Thursday, 12 May 2016

Anniversary supplement



I'm having a lovely wedding anniversary morning scrabble-hoeing in the veg plot, which I love doing, while P paints a bedroom wall blue, something she greatly enjoys (and does very well).

But I've just bobbed in to make coffee and quickly upload this: my hoeing is being much enhanced by an Orange Tip which keeps floating past like a restless shopper, examining flower after flower but seldom staying with any of them long.



Even better, my first Holly Blue of the year came jinking along, perching very briefly on bits of mulch doubtless to sip at the flavoursome juices within. I love blue butterflies, flowers and birds and here, in the poem Fragmentary blue by Robert Frost, may be part of the reason why.

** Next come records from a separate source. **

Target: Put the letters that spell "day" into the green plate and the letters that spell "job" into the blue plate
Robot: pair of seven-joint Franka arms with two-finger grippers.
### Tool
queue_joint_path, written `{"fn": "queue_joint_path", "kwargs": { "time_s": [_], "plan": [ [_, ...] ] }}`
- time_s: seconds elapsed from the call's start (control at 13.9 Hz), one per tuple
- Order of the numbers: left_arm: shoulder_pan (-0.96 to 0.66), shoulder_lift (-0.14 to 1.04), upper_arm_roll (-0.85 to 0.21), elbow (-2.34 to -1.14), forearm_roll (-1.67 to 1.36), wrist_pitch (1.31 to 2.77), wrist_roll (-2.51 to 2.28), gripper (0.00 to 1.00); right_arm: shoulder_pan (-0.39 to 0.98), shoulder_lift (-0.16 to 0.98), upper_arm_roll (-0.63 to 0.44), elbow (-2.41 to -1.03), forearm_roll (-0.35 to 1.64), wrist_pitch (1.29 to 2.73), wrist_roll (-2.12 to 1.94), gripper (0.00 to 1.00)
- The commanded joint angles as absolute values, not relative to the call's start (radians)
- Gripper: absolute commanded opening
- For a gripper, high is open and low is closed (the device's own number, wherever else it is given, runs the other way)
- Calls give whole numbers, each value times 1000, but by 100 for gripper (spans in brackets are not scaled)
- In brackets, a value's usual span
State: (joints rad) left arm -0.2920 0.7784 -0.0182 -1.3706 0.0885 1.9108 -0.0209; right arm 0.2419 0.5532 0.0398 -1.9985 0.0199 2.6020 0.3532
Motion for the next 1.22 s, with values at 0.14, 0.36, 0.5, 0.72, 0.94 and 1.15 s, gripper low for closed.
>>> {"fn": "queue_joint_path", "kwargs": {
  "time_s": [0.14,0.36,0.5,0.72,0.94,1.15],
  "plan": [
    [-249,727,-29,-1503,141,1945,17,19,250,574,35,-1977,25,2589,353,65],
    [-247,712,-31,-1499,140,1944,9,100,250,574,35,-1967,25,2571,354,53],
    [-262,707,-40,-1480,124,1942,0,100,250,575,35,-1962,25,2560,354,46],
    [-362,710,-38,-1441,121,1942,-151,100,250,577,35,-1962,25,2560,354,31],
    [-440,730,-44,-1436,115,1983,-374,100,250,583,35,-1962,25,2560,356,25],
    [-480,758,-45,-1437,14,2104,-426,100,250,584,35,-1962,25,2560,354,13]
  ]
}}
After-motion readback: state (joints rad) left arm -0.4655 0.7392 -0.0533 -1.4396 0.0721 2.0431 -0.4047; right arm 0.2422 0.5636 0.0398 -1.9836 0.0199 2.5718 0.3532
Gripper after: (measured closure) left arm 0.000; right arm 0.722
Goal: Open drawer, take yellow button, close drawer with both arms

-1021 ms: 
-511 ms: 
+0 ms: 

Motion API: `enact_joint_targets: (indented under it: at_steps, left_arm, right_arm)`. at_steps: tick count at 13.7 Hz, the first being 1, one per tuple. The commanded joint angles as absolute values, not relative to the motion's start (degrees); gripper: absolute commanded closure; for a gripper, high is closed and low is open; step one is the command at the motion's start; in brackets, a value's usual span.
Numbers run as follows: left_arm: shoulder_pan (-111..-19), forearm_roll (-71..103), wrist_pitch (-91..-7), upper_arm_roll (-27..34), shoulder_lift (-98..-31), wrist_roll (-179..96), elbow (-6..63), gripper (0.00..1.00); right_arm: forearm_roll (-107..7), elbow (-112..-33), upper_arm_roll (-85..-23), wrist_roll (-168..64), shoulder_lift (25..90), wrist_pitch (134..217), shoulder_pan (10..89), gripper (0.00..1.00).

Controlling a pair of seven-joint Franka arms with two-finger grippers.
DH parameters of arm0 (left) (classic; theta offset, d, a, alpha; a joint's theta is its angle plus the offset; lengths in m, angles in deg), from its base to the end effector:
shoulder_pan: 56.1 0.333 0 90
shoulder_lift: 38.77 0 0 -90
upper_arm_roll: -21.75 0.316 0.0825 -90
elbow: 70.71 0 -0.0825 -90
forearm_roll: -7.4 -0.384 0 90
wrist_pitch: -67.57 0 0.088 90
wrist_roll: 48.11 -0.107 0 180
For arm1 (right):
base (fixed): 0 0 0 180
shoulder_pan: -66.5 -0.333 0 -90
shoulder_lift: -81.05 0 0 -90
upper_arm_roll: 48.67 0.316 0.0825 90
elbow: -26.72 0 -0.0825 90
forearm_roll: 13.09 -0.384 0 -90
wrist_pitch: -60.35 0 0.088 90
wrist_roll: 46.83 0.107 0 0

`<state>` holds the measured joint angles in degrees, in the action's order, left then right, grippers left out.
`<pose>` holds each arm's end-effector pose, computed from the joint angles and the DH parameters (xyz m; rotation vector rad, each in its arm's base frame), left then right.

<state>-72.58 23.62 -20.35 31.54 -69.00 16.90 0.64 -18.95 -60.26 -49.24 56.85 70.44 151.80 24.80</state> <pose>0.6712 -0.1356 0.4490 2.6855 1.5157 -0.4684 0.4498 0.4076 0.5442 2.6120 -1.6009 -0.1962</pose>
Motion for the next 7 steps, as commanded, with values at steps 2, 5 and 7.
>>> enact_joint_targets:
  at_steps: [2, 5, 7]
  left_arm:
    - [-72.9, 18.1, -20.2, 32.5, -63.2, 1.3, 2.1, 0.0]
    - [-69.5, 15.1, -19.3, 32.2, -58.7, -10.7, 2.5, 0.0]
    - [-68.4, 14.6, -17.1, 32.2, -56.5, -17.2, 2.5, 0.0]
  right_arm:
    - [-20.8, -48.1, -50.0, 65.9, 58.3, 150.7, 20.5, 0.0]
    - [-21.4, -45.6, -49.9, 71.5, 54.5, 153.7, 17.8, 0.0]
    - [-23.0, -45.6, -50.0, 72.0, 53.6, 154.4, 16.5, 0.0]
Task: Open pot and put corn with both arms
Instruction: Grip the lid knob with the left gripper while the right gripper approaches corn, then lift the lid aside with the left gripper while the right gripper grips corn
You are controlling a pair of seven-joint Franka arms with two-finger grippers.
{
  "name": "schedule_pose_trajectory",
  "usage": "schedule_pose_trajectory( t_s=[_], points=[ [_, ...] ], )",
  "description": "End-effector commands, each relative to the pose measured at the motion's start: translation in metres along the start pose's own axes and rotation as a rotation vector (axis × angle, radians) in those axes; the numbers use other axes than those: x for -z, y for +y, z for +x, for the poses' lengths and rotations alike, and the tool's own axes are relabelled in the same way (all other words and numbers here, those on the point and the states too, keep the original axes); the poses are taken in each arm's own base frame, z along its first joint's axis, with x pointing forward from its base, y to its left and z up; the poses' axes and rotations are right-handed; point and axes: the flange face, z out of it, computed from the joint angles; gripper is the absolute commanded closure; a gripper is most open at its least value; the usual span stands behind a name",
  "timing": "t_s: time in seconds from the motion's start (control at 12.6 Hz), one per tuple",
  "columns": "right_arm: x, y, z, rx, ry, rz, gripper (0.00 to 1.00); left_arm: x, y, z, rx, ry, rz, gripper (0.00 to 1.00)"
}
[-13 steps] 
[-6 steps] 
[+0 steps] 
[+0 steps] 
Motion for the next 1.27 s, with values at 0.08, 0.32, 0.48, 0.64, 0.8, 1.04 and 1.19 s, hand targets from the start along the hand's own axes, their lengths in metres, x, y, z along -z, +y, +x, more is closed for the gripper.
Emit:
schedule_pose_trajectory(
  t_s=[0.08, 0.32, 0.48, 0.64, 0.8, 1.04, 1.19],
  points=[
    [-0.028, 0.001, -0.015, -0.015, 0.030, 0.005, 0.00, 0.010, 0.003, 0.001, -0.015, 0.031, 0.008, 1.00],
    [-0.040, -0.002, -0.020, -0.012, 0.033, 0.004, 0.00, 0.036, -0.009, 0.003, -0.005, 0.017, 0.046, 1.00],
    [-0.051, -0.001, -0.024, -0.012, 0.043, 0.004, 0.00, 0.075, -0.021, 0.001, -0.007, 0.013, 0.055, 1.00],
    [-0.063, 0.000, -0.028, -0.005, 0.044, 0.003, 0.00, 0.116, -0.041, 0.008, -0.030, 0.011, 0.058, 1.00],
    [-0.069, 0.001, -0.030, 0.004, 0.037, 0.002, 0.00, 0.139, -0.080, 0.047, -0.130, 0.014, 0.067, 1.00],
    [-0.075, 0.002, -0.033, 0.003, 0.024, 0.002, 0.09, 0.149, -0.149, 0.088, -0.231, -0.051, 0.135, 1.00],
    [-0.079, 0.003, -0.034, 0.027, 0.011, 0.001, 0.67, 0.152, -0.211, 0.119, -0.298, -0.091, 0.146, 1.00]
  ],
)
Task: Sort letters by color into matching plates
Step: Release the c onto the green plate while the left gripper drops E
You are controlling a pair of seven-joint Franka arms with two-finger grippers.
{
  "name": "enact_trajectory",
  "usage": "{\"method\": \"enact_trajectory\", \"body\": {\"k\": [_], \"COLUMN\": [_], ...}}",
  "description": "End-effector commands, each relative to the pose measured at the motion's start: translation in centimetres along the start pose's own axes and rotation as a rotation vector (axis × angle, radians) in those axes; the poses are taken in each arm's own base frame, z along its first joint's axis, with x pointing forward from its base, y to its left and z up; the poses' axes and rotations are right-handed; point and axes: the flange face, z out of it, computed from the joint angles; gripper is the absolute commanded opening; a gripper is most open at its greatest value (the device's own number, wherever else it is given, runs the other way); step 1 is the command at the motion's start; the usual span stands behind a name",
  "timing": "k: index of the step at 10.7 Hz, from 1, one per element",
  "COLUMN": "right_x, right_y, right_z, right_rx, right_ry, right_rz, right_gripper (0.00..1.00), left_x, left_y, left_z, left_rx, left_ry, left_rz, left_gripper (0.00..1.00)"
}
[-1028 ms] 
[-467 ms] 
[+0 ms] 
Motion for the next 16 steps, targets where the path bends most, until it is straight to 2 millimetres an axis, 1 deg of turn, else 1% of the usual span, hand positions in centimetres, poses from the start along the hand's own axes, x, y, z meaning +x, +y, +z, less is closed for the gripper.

My picture is hopeless, even given the butterfly's annoying habit of showing only its pale blue underwings when at rest, but I will keep trying for a better one as the day goes on.

WHY make so much of fragmentary blue
In here and there a bird, or butterfly,
Or flower, or wearing-stone, or open eye,
When heaven presents in sheets the solid hue?
 
Since earth is earth, perhaps, not heaven (as yet)—        5
Though some savants make earth include the sky;
And blue so far above us comes so high,
It only gives our wish for blue a whet.